#### [EXERCISE AIM]
Reproduce verbatim, line by line, everything from the line containing "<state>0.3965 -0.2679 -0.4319" to the last line of the listing below; add nothing.
*** INPUT DATA ***
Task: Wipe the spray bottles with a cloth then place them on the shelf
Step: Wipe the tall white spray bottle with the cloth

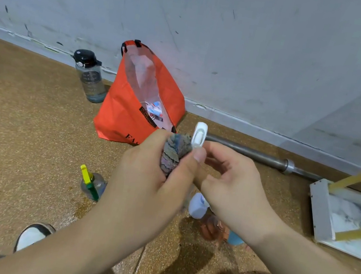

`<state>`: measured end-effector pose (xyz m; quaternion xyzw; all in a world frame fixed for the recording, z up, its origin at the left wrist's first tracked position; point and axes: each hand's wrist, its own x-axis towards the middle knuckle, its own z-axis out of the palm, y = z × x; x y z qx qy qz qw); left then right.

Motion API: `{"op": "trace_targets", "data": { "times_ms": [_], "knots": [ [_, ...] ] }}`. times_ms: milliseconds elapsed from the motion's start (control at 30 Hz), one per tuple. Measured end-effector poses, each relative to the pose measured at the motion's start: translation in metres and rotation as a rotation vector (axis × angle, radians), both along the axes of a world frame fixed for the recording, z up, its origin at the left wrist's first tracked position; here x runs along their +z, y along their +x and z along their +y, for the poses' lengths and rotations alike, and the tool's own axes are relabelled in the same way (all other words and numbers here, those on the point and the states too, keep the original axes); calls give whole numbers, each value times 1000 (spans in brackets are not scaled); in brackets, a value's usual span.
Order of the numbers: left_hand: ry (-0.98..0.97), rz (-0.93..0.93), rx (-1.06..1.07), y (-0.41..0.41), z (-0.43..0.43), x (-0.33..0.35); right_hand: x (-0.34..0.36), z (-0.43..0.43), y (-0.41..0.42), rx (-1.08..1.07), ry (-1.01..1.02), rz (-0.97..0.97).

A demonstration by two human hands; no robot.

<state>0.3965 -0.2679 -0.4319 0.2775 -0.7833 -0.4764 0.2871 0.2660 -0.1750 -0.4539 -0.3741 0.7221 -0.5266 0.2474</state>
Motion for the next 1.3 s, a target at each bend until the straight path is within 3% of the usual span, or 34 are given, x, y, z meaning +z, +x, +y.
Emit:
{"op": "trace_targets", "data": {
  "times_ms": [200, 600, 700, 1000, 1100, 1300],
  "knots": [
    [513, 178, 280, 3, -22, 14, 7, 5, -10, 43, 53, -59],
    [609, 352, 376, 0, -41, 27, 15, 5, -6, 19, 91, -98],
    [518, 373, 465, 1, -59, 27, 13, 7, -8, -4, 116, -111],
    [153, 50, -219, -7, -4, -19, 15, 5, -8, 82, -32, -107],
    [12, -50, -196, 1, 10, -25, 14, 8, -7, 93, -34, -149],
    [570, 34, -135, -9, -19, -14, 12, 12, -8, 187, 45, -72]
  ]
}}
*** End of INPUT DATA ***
#### [WRITTEN RESPONSE]
<state>0.3965 -0.2679 -0.4319 0.2775 -0.7833 -0.4764 0.2871 0.2660 -0.1750 -0.4539 -0.3741 0.7221 -0.5266 0.2474</state>
Motion for the next 1.3 s, a target at each bend until the straight path is within 3% of the usual span, or 34 are given, x, y, z meaning +z, +x, +y.
Emit:
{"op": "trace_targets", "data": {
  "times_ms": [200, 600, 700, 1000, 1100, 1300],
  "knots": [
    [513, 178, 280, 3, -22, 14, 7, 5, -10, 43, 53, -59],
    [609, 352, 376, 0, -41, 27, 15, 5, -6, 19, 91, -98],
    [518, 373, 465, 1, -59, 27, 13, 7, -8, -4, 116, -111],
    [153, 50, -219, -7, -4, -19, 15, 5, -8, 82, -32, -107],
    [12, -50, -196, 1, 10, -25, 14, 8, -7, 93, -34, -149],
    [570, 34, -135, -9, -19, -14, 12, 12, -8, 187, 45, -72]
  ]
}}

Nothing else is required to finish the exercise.